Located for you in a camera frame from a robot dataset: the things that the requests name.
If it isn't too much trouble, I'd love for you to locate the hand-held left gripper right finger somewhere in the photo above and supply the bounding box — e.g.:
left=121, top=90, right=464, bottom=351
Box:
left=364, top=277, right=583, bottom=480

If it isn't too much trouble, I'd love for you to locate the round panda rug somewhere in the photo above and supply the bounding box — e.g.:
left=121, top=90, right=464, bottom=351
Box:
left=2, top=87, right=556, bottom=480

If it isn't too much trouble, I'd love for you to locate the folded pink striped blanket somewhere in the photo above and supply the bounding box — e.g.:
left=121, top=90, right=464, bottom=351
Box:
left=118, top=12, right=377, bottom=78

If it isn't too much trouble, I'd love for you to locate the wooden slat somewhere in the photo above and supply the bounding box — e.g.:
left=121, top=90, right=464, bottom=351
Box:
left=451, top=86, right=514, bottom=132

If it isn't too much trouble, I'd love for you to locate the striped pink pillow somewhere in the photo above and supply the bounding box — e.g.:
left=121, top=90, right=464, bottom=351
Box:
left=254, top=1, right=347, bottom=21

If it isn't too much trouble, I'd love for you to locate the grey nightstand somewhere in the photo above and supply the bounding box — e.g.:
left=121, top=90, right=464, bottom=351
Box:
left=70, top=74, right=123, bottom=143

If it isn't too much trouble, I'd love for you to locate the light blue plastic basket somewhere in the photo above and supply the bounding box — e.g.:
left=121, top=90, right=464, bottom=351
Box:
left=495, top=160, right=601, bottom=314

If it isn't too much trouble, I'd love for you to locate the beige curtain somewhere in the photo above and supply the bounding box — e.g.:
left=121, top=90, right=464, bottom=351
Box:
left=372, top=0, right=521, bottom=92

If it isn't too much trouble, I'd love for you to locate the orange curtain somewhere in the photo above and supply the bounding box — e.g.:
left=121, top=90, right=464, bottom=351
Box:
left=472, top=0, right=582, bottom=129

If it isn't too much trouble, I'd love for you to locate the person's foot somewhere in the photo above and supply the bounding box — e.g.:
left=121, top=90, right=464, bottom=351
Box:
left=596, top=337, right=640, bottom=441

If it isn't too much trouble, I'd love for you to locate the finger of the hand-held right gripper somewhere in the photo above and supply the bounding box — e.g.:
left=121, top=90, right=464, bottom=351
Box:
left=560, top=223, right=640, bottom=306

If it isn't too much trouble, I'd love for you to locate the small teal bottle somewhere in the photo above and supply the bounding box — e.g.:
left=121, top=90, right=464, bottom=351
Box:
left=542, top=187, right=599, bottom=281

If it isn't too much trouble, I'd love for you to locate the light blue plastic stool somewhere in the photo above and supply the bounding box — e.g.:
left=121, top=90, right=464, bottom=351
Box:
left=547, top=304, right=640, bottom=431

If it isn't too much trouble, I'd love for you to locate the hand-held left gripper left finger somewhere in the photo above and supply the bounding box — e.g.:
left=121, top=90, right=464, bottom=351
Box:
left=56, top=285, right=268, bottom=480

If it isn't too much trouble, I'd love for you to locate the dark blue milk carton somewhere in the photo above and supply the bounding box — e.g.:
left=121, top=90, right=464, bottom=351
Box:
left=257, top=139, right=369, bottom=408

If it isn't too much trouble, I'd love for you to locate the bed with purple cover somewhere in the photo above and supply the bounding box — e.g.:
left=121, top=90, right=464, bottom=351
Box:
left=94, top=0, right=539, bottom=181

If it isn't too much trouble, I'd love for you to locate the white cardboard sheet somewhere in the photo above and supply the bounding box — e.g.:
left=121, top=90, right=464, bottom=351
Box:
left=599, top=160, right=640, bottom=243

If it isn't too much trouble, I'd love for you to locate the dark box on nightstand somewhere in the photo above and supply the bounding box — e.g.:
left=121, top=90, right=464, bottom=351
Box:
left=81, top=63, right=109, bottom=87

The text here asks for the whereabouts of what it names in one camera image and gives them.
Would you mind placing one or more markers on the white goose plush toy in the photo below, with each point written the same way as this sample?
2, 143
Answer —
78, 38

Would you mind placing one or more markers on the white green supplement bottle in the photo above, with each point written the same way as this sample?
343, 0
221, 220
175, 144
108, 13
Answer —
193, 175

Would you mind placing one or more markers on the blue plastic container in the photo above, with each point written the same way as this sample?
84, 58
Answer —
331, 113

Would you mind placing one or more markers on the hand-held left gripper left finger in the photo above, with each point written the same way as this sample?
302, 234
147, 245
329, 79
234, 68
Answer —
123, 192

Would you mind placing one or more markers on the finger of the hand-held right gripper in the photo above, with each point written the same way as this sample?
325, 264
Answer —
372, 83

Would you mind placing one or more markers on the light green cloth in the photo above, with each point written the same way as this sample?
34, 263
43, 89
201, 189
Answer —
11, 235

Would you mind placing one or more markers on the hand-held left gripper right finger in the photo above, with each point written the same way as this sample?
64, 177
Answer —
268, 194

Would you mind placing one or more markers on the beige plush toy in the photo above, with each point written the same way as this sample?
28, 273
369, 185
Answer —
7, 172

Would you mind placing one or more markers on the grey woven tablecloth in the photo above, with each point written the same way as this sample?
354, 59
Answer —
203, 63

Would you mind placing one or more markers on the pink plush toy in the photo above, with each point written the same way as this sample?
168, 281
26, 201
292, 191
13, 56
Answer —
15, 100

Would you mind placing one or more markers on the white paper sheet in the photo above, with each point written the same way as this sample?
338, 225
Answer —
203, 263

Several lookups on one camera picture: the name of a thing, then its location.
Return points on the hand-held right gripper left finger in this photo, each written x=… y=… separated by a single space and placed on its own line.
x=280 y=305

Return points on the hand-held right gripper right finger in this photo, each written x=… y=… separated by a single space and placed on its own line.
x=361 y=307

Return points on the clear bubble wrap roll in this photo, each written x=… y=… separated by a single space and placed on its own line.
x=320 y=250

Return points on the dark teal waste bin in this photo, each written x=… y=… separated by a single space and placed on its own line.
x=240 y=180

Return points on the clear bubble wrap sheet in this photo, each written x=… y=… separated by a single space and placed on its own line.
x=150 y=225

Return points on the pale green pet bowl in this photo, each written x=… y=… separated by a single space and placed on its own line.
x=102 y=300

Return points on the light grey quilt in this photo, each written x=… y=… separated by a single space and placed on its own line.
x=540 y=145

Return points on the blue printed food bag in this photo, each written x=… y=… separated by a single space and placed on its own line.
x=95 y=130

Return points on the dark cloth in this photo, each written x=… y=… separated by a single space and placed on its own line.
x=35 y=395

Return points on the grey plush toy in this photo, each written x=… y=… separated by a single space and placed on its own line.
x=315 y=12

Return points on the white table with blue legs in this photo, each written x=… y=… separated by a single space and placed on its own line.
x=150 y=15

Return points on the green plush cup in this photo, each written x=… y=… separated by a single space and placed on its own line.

——————————

**PROBLEM REQUIREMENTS**
Count how many lines in the entries hold "striped" and reply with that number alone.

**THE ANSWER**
2